We move to a 1960s house in Coventry, the home of Irish emigrant Michael and his English wife, a home that is under invasion from Michael’s four brothers and his dictatorial father Dada, a man who has fatally scarred them all. ‘A Whistle In The Dark’ is all about family pride and how everything should be sacrificed to maintain it, any initial faint flickerings of hope quickly extinguished. And it is one of the most bristling, bruising, battering pieces of theatre you will have the privilege to experience. It has been revisited by Murphy for this new outing and it is hard to imagine it could be improved from this shattering production.
The famine with all its tangled history is an almost impossible subject for theatre, but Murphy makes the most of that 'almost'. ‘Famine’ is still the most challenging, difficult, and understandably the least produced, but Druid has found its core to create something of tragic beauty and integrity in this human descent into misery. History is necessarily compressed, simplified and it is presented in a series of short vignettes, punctuated by delicately brutal tableaux.
There is not one theme that obviously links these three plays other than their utter Irishness, the merciless portrait of the Irish male and his derogatory treatment of the Irish woman. There is also a shared theme of the decay wreaked by poverty, the emotional disintegration it produces, the callous class divides.
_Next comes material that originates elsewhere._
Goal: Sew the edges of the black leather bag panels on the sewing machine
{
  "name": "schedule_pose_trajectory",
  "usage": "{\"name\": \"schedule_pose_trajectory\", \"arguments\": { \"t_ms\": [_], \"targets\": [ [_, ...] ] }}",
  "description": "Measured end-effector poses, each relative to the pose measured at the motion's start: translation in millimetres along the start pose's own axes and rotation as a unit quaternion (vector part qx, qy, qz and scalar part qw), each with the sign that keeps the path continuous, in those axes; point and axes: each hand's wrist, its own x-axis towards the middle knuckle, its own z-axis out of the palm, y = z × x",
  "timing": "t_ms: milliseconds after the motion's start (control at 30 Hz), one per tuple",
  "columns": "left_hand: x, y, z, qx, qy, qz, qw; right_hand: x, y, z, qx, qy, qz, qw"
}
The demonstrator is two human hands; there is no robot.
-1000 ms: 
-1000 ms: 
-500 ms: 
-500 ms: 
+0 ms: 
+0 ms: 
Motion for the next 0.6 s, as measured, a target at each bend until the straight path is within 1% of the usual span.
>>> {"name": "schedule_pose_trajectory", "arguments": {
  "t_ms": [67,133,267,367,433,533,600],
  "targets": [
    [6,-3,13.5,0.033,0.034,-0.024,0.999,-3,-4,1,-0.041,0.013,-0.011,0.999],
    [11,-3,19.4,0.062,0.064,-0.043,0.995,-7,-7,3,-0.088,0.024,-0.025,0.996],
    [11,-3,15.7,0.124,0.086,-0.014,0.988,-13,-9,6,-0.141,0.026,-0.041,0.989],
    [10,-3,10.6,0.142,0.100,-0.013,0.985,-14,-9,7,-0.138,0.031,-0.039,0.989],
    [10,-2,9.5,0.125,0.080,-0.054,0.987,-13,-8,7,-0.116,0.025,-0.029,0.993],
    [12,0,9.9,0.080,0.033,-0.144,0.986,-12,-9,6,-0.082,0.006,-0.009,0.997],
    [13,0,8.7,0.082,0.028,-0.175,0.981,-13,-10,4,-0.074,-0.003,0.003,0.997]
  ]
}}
And at the heart of it is the inevitability of man’s self-destruction.
Designer Francis O’Connor has also created a visual motif with the colour blue. There are a blue coat and a door shared by the first two plays and then a ragged cardigan hanging on the back of a door in the ravaged Famine. And O’Connor’s backdrop frames them all, corrugated iron panels slanted to become the soil meeting the sky, a most Irish sky of sideways rain and a patchwork landscape of boggy fields.
Out of a troupe of 17, five of the actors are in all three plays, an impossibly demanding feat that they carry off so extraordinarily it as if they are freshly stepping out for the first time with each play, each role so clearly defined from its predecessor. And, though this is very much an ensemble creation, there are performances of particularly devastating brilliance from Aaron Monaghan and Marty Rea.
Under Hynes’ masterful direction, this is a remarkable theatrical achievement, in scope, vision and execution. Nine and a half hours after the curtain first rises, we are finally allowed to applaud this extraordinary cast, to give them the prolonged standing ovation they have so earned. It is a privilege to watch theatre of such indelible quality.